Source records:
☆ ☆ ☆
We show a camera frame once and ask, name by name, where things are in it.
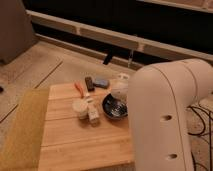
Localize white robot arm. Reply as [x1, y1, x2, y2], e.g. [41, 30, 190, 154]
[111, 59, 213, 171]

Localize white cup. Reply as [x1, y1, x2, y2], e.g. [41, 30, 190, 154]
[72, 99, 88, 119]

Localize small white bottle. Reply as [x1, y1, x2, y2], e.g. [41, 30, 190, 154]
[86, 97, 100, 125]

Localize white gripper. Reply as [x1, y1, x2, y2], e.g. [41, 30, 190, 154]
[111, 73, 130, 101]

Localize yellow-green mat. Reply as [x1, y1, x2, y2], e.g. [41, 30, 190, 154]
[0, 89, 49, 171]

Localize black table leg bracket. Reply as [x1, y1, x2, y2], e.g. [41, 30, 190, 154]
[103, 51, 114, 65]

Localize dark ceramic bowl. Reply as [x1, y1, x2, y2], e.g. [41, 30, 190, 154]
[102, 94, 128, 120]

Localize grey cabinet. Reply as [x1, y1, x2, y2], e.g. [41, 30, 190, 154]
[0, 0, 37, 64]

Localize black cables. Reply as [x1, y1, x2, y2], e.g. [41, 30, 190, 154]
[186, 104, 213, 171]

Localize blue sponge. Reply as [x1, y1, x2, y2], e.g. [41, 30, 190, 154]
[93, 78, 110, 89]

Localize dark brown block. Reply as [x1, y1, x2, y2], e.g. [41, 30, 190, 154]
[85, 77, 95, 91]

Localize wooden slat table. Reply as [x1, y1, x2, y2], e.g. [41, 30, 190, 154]
[38, 83, 133, 171]
☆ ☆ ☆
[REQUIRED WORK] Could you return all the entries exactly as they appear, minus the pictures?

[WRITTEN ANSWER]
We show a camera frame once and ask, name by name, where things are in it.
Localize white robot arm. Reply as [x1, y1, x2, y2], e.g. [41, 30, 190, 154]
[111, 59, 213, 171]

Localize white cup. Reply as [x1, y1, x2, y2], e.g. [41, 30, 190, 154]
[72, 99, 88, 119]

Localize small white bottle. Reply as [x1, y1, x2, y2], e.g. [41, 30, 190, 154]
[86, 97, 100, 125]

Localize white gripper. Reply as [x1, y1, x2, y2], e.g. [41, 30, 190, 154]
[111, 73, 130, 101]

Localize yellow-green mat. Reply as [x1, y1, x2, y2], e.g. [41, 30, 190, 154]
[0, 89, 49, 171]

Localize black table leg bracket. Reply as [x1, y1, x2, y2], e.g. [41, 30, 190, 154]
[103, 51, 114, 65]

Localize dark ceramic bowl. Reply as [x1, y1, x2, y2], e.g. [41, 30, 190, 154]
[102, 94, 128, 120]

Localize grey cabinet. Reply as [x1, y1, x2, y2], e.g. [41, 30, 190, 154]
[0, 0, 37, 64]

Localize black cables. Reply as [x1, y1, x2, y2], e.g. [41, 30, 190, 154]
[186, 104, 213, 171]

Localize blue sponge. Reply as [x1, y1, x2, y2], e.g. [41, 30, 190, 154]
[93, 78, 110, 89]

Localize dark brown block. Reply as [x1, y1, x2, y2], e.g. [41, 30, 190, 154]
[85, 77, 95, 91]

Localize wooden slat table. Reply as [x1, y1, x2, y2], e.g. [41, 30, 190, 154]
[38, 83, 133, 171]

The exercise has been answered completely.